Under the terms of the agreement, FLIR stockholders will receive $28.00 per share in cash and 0.0718 shares of Teledyne common stock for each FLIR share, which implies a total purchase price of $56.00 per FLIR share based on Teledyne’s five-day volume weighted average price as of Dec. 31. The transaction reflects a 40% premium for FLIR stockholders based on FLIR’s 30-day volume weighted average price as of Dec. 31.

As part of the transaction, Teledyne has arranged a $4.5 billion 364-day credit commitment to fund the transaction and refinance certain existing debt. Teledyne expects to fund the transaction with permanent financing prior to closing.

Teledyne expects the acquisition to be immediately accretive to earnings, excluding transaction costs and intangible asset amortization, and accretive to GAAP earnings in the first full calendar year following the acquisition.

“At the core of both our companies is proprietary sensor technologies,” said Robert Mehrabian, executive chairman of Teledyne. “Our business models are also similar. We each provide sensors, cameras and sensor systems to our customers. However, our technologies and products are uniquely complementary with minimal overlap, having imaging sensors based on different semiconductor technologies for different wavelengths. For two decades, Teledyne has demonstrated its ability to compound earnings and cash flow consistently and predictably. Together with FLIR and an optimized capital structure, I am confident we shall continue delivering superior returns to our stockholders.”

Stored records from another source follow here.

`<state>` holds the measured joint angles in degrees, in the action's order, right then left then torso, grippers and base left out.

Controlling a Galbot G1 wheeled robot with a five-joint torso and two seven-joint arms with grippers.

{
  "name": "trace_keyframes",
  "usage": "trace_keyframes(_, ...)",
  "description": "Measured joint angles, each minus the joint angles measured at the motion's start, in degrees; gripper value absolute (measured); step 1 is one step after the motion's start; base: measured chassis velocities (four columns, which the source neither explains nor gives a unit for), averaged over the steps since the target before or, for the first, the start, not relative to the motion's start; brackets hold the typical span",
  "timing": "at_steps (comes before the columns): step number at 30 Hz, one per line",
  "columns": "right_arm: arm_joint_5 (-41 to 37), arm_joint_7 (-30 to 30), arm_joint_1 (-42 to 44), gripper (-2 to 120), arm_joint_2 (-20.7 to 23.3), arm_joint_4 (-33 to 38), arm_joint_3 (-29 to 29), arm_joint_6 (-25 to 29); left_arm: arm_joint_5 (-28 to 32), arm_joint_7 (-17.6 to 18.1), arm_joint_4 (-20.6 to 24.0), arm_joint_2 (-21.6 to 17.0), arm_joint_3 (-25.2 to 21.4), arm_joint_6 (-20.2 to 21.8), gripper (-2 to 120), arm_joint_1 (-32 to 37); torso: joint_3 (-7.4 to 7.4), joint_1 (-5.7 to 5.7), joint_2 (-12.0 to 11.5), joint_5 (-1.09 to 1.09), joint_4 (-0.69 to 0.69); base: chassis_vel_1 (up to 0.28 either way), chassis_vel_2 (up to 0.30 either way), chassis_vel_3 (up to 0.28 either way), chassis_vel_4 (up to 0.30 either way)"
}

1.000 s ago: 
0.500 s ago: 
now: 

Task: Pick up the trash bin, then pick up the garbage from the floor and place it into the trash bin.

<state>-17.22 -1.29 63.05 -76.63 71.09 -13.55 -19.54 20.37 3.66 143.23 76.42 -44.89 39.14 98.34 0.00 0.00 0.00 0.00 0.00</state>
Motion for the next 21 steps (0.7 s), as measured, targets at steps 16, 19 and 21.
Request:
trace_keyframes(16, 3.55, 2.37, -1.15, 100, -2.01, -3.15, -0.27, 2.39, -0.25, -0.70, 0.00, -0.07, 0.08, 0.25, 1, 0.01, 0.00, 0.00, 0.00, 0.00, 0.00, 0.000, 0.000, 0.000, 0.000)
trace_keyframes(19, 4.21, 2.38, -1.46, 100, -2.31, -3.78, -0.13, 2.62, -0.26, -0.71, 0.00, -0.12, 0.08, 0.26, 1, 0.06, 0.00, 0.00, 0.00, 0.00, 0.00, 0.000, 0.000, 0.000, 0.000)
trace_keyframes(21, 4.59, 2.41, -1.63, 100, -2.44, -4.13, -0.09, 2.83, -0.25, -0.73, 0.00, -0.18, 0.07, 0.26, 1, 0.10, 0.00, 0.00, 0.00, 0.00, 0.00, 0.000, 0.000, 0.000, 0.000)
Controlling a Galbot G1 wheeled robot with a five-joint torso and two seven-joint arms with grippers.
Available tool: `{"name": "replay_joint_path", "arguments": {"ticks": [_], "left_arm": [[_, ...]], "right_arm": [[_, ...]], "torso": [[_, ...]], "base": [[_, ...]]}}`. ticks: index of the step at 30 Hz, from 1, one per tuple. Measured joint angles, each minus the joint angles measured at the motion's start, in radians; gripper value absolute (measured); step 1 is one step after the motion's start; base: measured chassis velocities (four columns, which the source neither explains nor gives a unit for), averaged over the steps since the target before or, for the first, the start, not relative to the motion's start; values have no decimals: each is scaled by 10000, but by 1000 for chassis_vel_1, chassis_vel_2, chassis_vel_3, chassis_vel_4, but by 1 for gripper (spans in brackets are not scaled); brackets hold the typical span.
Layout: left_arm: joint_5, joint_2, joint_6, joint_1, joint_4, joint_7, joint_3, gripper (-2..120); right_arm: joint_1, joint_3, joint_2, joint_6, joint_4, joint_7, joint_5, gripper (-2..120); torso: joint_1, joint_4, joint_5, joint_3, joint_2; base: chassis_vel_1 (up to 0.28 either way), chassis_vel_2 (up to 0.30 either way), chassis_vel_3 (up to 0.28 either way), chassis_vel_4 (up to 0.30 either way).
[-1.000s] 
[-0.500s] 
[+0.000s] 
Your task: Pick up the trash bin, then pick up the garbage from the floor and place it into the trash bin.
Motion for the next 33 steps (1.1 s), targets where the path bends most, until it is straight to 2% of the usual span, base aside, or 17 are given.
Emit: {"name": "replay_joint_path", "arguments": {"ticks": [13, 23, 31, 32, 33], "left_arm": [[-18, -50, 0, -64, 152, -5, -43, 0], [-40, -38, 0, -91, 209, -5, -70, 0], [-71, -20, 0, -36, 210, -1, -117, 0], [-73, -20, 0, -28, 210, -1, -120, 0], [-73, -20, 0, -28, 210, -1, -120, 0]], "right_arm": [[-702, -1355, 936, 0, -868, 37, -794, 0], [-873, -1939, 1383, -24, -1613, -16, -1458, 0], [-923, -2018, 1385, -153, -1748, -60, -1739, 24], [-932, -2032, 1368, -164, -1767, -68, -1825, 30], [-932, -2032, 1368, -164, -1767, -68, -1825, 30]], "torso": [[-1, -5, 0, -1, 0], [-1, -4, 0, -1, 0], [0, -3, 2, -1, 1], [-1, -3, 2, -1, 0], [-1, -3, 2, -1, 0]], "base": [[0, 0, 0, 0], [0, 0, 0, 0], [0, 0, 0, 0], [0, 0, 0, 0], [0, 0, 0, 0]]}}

“FLIR’s commitment to innovation spanning multiple sensing technologies has allowed our company to grow into the multi-billion-dollar company it is today,” said Earl Lewis, chairman of FLIR. “With our new partner’s platform of complementary technologies, we will be able to continue this trajectory, providing our employees, customers and stockholders even more exciting momentum for growth. Our board fully supports this transaction, which delivers immediate value and the opportunity to participate in the upside potential of the combined company.”

“We could not be more excited to join forces with Teledyne through this value-creating transaction,” said Jim Cannon, president and CEOC of FLIR. “Together, we will offer a uniquely complementary end-to-end portfolio of sensory technologies for all key domains and applications across a well-balanced, global customer base. We are pleased to be partnering with an organization that shares our focus on continuous innovation and operational excellence, and we look forward to working closely with the Teledyne team as we bring our two companies together to capitalize on the important opportunities ahead.”

The transaction has been approved by the boards of directors of both companies and is expected to close in the middle of 2021, subject to the receipt of required regulatory approvals, including expiration or termination of the applicable waiting period under the Hart-Scott-Rodino Antitrust Improvements Act, approvals of Teledyne and FLIR stockholders and other customary closing conditions.